Blade had agreed to a plea deal in May 2017 that would sentence him on a manslaughter charge. But just before he was sentenced, he decided to withdraw his guilty plea.

With that, the deal based on the manslaughter charge was gone. Prosecutors began planning to try Blade on the first-degree murder charge and formally charged him with other charges that they had not acted on previously.

A Rapides Parish jury convicted him in December 2017 of first-degree murder, conspiracy to commit second-degree robbery and second-degree robbery. The verdict was 11 to one.

In August 2019, he was sentenced to life in prison with the possibility of parole on the murder charge.

Akeeley Blade Jr was also sentenced to 15 years at hard labor on the conspiracy to commit second-degree robbery conviction and 30 years at hard labor on the second-degree robbery conviction.

All his sentences were to be served concurrently. The appellate court upheld the conspiracy and robbery sentences.

The others in the case — Brooke Ashlyn Daniels, Camryn Neil Lasyone and Travis Jamire Weston — all took plea deals. Daniels and Lasyone testified against Blade during his trial.

In appealing his convictions to the 3rd Circuit Court of Appeal, Blade’s defense attorney, Michael Brewer, alleged 10 errors were made that should reverse the trial court’s decisions and the verdicts.

The defense claimed there was not enough evidence to convict Blade on any of the charges, that his Sixth and 14th amendment rights were violated, that he actually had been charged with manslaughter at the beginning of his trial, not first-degree murder, and that the conspiracy and robbery sentences were excessive.

The defense also claimed, as it did in motions after Blade’s conviction, that it hadn’t been allowed to bring up evidence that Lasyone’s sentence was improper and that a juror had engaged in misconduct.

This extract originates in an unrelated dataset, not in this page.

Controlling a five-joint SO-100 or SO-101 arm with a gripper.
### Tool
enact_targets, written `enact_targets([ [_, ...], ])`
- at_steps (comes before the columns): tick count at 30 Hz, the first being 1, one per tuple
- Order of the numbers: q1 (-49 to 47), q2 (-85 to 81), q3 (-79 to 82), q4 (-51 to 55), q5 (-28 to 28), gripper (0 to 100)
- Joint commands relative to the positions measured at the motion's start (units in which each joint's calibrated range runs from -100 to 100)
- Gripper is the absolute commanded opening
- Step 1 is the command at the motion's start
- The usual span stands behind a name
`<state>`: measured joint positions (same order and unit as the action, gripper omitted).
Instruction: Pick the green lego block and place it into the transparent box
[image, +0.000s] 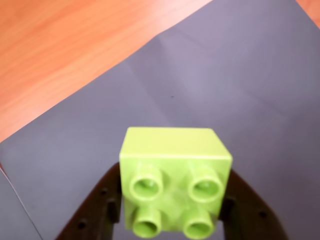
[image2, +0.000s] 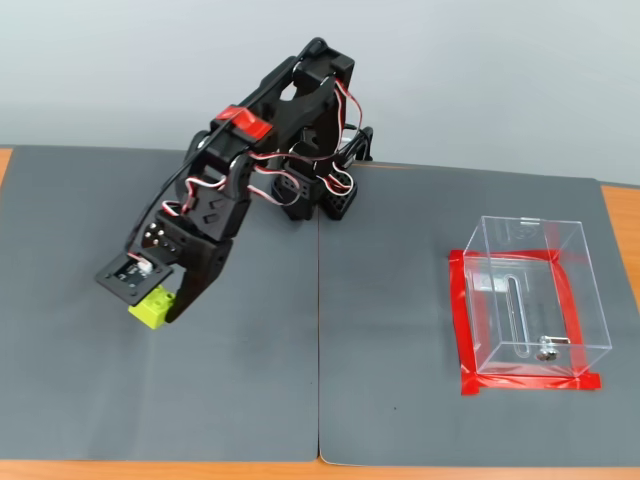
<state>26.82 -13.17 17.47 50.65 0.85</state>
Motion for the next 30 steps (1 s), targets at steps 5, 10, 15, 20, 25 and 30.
enact_targets([
  [5,-6.42,-12.14,-2.59,0.22,-0.15,9],
  [10,-11.42,-16.89,-2.59,0.22,-0.20,9],
  [15,-17.91,-17.82,-2.59,0.22,-0.20,9],
  [20,-24.70,-17.90,-3.58,0.22,-0.20,9],
  [25,-34.02,-16.97,-5.30,0.22,-0.20,9],
  [30,-41.63,-16.80,-4.85,0.22,-0.20,9],
])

But the three-judge panel rejected or found moot all but one of those errors in its opinion published on Wednesday, writing that the non-unanimous verdict was cause to vacate Blade’s conviction and order a new trial.

The appellate court did find that the trial court acted properly in not allowing Brewer to question Lasyone about the legality of his own sentence.

His age and education did not prepare Lasyone for such testimony, reads the opinion, and “whether his sentence was illegally lenient was irrelevant.”

And although the panel rejected the error claim regarding juror misconduct, the opinion did state the juror would have been questioned about his impartiality if the information had been discovered during jury selection.

No new trial date or court dates have been set.